Rekvina Laboratories Announces Open Offer Amid Acquisition
Rekvina Laboratories plans an open offer size of 28,90,100 shares, representing 26% of its expanded share capital, at an offer price of ₹10 per share. The maximum consideration for this offer amounts to ₹2.89 crore (₹289.01 lakh). The offer period is scheduled from July 1, 2026, to July 14, 2026.
Reader Takeaway: Open offer provides exit; weak financials pose a challenge.
What just happened
Rekvina Laboratories is executing an open offer to buy back shares at ₹10 per share. This is linked to the company's acquisition of Radiant Parenterals Limited through a Securities Exchange and Purchase Agreement (SEPA). The acquisition will be funded by a preferential issue of Rekvina shares to Radiant's sellers. Post-acquisition, Radiant will be a wholly-owned subsidiary, and Dhruvalkumar Patel will become a promoter.
Why this matters
This open offer gives public shareholders an exit route at a fixed price of ₹10 per share. However, the company faces significant financial challenges, including persistent losses and an eroding net worth, making it crucial for investors to assess the potential for a turnaround under the new ownership structure.
The backstory
Rekvina Laboratories has reported a net loss of ₹0.25 crore (₹25.47 lakh) for FY 2026, an increase from ₹0.14 crore (₹13.71 lakh) in FY 2025. The company's net worth has deteriorated further, standing at a negative ₹1.23 crore (₹122.82 lakh) as of March 31, 2026. These results highlight ongoing financial struggles.
What changes now
The acquisition of Radiant Parenterals is expected to consolidate control under new promoters. Following the transaction, the public shareholding may fall below the mandatory 25% threshold, requiring Rekvina Laboratories to take measures for future regulatory compliance. The open offer provides a mechanism for existing public shareholders to exit.
Risks to watch
The primary risks for investors include the company's persistent financial losses and its negative net worth, indicating poor balance sheet health. Additionally, the potential non-compliance with minimum public shareholding norms post-transaction necessitates future regulatory actions.
Peer comparison
(No specific peer comparison data was available in the filing.)

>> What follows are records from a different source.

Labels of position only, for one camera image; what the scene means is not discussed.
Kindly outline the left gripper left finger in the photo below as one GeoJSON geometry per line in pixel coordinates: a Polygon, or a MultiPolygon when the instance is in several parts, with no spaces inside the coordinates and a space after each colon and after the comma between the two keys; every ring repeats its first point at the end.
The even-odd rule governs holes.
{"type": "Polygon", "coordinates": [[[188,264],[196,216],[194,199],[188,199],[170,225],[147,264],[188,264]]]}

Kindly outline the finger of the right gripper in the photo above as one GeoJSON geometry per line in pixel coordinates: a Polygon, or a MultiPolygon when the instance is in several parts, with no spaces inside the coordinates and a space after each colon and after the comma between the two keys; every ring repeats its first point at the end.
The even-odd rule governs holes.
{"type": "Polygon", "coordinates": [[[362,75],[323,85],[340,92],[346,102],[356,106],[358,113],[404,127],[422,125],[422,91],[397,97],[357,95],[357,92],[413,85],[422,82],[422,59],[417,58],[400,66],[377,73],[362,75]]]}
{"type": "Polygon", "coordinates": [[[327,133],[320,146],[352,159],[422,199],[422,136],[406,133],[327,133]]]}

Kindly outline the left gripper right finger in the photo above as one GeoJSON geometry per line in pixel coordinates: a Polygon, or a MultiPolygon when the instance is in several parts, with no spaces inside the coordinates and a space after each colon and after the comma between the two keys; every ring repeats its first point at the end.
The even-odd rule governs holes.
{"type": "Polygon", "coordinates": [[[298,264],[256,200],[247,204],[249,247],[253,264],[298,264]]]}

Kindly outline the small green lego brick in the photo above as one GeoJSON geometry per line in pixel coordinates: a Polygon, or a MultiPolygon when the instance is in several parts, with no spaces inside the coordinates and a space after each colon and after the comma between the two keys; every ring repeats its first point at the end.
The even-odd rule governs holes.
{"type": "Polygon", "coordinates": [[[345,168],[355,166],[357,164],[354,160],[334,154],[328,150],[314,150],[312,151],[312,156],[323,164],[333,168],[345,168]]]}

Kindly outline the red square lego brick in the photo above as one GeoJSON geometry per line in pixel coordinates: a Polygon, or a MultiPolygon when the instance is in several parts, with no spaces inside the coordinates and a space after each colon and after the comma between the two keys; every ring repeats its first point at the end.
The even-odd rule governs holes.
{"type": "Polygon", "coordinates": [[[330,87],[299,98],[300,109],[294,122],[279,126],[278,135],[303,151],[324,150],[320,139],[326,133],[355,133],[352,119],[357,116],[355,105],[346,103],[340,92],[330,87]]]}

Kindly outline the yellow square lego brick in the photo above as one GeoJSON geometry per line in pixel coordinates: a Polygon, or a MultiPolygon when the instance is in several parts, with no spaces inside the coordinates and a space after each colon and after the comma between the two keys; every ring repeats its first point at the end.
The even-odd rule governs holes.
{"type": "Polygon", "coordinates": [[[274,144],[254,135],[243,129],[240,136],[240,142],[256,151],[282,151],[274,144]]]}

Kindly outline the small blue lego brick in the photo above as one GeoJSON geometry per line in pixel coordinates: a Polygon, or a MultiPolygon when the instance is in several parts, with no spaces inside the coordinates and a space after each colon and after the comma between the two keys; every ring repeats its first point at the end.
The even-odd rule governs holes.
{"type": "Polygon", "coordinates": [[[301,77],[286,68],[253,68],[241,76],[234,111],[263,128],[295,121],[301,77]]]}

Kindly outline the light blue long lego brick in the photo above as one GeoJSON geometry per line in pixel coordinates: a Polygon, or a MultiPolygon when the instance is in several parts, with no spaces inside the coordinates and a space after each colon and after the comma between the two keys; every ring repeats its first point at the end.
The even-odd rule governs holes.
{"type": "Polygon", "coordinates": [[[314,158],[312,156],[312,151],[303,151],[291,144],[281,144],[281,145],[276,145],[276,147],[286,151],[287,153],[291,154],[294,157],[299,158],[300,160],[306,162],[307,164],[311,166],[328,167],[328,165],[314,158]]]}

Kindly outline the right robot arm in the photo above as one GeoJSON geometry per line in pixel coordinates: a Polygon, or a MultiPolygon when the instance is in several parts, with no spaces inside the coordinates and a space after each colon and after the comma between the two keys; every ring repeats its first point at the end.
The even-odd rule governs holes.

Context metrics (time-bound)
- Open Offer Size: 28,90,100 shares (26% of Expanded Share Capital)
- Offer Price: ₹10 per share
- Maximum Consideration: ₹2.89 crore
- Offer Period: July 1, 2026 – July 14, 2026
- FY 2026 Revenue: ₹1.27 crore
- FY 2026 Net Loss: ₹0.25 crore
- FY 2025 Net Loss: ₹0.14 crore
- Net Worth (as of March 31, 2026): (₹1.23 crore)
What to track next
Investors should closely monitor the response to the open offer and any subsequent management plans to address the company's financial performance and balance sheet health. Compliance with minimum public shareholding regulations will also be a key point to track.